> **REQUIRED WORK**: Look through the data and write out every line with the word "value" in it.

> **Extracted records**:

↓↓↓

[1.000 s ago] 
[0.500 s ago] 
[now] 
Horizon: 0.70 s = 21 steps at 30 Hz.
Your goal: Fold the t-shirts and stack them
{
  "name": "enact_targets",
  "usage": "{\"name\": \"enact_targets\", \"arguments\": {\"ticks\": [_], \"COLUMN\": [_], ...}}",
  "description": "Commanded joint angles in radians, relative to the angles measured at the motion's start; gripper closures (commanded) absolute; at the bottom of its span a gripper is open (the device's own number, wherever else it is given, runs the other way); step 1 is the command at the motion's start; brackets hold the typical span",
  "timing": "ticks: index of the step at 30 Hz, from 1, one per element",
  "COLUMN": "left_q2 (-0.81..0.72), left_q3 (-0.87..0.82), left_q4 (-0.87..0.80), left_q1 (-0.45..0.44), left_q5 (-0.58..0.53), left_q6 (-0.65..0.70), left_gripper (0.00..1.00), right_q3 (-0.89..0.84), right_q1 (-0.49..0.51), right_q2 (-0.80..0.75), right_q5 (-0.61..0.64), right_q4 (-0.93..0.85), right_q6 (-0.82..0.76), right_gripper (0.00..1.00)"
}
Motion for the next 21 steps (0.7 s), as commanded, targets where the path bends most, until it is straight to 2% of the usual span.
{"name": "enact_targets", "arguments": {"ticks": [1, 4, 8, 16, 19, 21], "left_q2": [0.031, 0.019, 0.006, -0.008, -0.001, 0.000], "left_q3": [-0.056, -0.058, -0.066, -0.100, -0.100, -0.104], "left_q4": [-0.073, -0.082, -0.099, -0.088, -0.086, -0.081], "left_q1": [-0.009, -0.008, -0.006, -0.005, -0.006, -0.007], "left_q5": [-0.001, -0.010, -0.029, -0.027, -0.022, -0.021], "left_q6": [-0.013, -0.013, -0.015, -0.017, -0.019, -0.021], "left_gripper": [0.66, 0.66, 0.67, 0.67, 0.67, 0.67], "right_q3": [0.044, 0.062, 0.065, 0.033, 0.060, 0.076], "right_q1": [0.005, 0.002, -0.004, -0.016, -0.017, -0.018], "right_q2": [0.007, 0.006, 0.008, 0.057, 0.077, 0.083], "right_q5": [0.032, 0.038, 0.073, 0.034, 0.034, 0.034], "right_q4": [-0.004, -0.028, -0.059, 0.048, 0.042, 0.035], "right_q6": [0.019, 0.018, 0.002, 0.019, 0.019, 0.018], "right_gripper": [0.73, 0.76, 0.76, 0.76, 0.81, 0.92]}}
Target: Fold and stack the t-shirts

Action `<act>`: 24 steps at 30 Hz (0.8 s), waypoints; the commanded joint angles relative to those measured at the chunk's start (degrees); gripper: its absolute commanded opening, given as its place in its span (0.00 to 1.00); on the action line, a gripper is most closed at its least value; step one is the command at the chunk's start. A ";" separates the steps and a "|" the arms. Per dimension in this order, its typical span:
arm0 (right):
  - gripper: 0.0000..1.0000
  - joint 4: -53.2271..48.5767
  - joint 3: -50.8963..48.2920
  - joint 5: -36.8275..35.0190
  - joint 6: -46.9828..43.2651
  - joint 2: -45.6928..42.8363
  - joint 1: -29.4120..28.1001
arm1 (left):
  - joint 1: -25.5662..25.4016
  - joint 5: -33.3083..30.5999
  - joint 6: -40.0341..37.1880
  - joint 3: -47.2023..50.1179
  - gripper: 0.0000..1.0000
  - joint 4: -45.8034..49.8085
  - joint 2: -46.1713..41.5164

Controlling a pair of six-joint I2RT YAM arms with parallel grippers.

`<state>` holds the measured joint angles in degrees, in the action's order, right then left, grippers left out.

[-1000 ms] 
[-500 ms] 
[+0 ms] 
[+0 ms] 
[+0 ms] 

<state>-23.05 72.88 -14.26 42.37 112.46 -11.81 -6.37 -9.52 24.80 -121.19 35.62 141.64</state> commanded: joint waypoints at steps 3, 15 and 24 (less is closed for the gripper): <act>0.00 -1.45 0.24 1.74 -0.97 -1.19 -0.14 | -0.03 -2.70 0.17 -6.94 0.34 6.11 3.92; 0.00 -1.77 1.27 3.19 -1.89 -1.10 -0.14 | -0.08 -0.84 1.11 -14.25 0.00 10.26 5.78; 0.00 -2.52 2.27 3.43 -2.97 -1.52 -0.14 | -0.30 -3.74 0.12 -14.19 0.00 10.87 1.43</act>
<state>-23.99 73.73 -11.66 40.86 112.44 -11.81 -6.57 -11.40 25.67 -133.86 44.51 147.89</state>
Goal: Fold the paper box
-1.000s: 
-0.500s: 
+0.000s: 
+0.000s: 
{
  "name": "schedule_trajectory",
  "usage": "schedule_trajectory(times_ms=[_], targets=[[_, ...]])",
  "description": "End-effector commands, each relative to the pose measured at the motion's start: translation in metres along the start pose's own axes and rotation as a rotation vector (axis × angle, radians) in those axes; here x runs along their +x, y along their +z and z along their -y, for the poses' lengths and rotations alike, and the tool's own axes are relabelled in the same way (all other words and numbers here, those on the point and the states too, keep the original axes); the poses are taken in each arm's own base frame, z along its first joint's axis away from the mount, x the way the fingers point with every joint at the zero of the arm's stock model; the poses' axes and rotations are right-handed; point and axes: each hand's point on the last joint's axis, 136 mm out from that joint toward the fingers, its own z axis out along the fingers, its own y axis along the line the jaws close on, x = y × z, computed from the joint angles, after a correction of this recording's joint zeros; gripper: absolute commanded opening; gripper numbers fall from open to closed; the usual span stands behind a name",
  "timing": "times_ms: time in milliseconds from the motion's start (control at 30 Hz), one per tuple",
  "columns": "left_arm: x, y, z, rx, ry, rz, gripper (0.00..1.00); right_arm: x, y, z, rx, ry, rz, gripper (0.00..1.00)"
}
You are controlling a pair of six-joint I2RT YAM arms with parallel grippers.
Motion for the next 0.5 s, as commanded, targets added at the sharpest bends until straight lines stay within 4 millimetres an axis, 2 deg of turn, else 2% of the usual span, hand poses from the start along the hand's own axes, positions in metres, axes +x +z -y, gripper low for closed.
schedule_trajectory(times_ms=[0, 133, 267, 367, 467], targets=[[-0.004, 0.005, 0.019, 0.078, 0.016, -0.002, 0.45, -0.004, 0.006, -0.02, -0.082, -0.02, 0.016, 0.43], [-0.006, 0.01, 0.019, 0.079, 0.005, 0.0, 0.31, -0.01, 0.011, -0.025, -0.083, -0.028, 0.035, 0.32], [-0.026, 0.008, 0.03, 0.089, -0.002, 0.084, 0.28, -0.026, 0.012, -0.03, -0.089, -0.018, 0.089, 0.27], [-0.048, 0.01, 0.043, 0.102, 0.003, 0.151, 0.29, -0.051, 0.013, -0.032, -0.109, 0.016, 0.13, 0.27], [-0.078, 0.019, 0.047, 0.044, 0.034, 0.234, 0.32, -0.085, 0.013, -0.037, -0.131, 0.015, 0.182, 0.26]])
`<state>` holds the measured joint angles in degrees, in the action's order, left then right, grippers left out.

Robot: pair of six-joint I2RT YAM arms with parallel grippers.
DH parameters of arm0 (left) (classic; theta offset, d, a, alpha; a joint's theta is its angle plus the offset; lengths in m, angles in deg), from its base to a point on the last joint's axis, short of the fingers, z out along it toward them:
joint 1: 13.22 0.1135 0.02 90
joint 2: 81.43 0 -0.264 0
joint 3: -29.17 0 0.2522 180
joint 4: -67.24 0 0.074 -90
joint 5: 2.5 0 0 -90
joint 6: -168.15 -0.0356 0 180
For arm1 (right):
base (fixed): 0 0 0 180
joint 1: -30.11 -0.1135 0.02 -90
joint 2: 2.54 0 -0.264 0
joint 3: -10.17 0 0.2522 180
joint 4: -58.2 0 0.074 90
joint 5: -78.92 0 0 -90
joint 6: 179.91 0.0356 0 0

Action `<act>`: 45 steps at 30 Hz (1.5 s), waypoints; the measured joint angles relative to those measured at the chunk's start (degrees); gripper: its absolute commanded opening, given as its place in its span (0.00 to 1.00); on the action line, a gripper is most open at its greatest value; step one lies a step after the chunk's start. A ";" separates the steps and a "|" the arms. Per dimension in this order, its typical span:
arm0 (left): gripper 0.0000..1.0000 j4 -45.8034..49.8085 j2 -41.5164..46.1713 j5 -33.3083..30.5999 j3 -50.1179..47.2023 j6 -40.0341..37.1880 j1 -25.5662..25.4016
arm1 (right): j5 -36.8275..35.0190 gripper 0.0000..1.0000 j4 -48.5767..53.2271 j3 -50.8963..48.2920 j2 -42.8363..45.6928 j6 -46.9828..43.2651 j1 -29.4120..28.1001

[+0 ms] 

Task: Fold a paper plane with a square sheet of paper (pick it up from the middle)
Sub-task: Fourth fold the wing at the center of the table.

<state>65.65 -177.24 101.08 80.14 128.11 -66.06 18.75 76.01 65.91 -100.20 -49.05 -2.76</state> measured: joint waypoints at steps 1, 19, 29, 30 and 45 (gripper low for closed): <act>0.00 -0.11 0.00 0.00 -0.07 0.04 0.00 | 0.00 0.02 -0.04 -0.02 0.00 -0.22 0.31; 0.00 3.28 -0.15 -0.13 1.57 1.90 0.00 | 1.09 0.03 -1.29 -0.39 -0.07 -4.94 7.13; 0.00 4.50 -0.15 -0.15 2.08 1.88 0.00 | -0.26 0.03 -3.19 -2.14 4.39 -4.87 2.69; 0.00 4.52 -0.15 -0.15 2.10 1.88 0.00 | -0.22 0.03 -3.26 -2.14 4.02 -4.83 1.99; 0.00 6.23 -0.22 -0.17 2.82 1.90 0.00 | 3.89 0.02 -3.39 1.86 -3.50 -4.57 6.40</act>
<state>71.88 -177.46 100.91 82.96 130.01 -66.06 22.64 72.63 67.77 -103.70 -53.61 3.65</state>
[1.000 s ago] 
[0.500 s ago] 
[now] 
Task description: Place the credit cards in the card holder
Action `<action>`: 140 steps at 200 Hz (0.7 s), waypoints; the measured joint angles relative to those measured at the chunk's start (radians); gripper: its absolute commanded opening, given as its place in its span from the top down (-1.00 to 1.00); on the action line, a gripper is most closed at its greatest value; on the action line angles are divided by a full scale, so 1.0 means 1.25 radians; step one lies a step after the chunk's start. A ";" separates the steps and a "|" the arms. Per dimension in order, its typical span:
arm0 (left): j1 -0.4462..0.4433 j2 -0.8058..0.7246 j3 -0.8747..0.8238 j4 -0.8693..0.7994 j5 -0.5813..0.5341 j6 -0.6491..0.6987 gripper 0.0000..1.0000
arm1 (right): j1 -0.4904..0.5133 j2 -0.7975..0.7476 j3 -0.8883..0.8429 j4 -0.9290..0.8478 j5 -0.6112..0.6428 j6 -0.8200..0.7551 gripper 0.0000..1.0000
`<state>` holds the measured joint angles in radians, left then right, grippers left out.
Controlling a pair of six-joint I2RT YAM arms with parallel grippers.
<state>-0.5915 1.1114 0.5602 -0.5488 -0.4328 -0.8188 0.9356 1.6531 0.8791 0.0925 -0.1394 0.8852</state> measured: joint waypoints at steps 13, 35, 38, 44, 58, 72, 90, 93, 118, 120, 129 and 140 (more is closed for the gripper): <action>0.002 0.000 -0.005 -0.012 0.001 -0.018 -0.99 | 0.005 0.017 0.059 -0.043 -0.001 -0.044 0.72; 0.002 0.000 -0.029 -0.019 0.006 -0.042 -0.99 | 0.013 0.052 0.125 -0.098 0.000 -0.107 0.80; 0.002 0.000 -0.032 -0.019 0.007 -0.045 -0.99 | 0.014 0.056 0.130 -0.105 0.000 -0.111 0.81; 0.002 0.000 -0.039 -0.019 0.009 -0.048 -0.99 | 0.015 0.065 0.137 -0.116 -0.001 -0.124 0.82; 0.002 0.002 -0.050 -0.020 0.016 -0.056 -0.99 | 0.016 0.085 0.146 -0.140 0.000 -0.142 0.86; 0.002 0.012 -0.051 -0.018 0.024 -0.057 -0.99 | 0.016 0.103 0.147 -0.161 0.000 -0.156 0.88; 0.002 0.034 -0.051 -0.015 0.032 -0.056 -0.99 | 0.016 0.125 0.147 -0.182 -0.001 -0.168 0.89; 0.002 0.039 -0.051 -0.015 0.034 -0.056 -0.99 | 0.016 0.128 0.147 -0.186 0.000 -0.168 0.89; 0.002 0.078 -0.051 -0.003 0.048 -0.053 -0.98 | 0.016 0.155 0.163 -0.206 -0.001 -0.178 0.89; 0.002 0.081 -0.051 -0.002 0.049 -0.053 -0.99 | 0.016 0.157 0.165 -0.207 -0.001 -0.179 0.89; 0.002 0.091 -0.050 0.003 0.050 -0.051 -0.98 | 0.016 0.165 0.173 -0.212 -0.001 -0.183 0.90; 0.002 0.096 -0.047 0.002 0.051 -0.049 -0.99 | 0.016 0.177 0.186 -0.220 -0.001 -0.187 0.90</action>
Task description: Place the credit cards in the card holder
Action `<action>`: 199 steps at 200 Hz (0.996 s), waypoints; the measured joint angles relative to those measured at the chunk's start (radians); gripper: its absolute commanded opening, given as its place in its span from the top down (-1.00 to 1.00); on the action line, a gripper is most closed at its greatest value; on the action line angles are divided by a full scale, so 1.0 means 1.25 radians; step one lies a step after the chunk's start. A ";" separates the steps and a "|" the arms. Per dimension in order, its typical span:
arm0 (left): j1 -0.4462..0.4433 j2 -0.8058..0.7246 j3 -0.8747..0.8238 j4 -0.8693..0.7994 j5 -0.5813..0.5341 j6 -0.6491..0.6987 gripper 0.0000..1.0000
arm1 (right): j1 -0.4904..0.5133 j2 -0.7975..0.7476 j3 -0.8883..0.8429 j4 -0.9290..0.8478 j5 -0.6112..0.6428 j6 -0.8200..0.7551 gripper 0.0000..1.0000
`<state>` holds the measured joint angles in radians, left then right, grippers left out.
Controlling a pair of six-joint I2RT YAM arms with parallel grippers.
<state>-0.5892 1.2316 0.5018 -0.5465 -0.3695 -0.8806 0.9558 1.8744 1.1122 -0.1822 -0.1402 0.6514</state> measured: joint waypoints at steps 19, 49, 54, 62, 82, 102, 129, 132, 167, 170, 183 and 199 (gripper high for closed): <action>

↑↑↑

> **EXERCISE ANSWER**:
Action `<act>`: 24 steps at 30 Hz (0.8 s), waypoints; the commanded joint angles relative to those measured at the chunk's start (degrees); gripper: its absolute commanded opening, given as its place in its span (0.00 to 1.00); on the action line, a gripper is most closed at its least value; step one is the command at the chunk's start. A ";" separates the steps and a "|" the arms. Per dimension in this order, its typical span:
Action `<act>`: 45 steps at 30 Hz (1.5 s), waypoints; the measured joint angles relative to those measured at the chunk's start (degrees); gripper: its absolute commanded opening, given as its place in its span (0.00 to 1.00); on the action line, a gripper is most open at its greatest value; step one lies a step after the chunk's start. A ";" separates the steps and a "|" the arms. Per dimension in this order, its typical span:
Action `<action>`: 140 steps at 200 Hz (0.7 s), waypoints; the measured joint angles relative to those measured at the chunk's start (radians); gripper: its absolute commanded opening, given as its place in its span from the top down (-1.00 to 1.00); on the action line, a gripper is most closed at its greatest value; on the action line angles are divided by a full scale, so 1.0 means 1.25 radians; step one lies a step after the chunk's start. A ";" separates the steps and a "|" the arms. Per dimension in order, its typical span:
Action `<action>`: 199 steps at 200 Hz (0.996 s), waypoints; the measured joint angles relative to those measured at the chunk's start (radians); gripper: its absolute commanded opening, given as its place in its span from the top down (-1.00 to 1.00); on the action line, a gripper is most closed at its greatest value; on the action line angles are divided by a full scale, so 1.0 means 1.25 radians; step one lies a step after the chunk's start. A ";" separates the steps and a "|" the arms. Per dimension in order, its typical span:

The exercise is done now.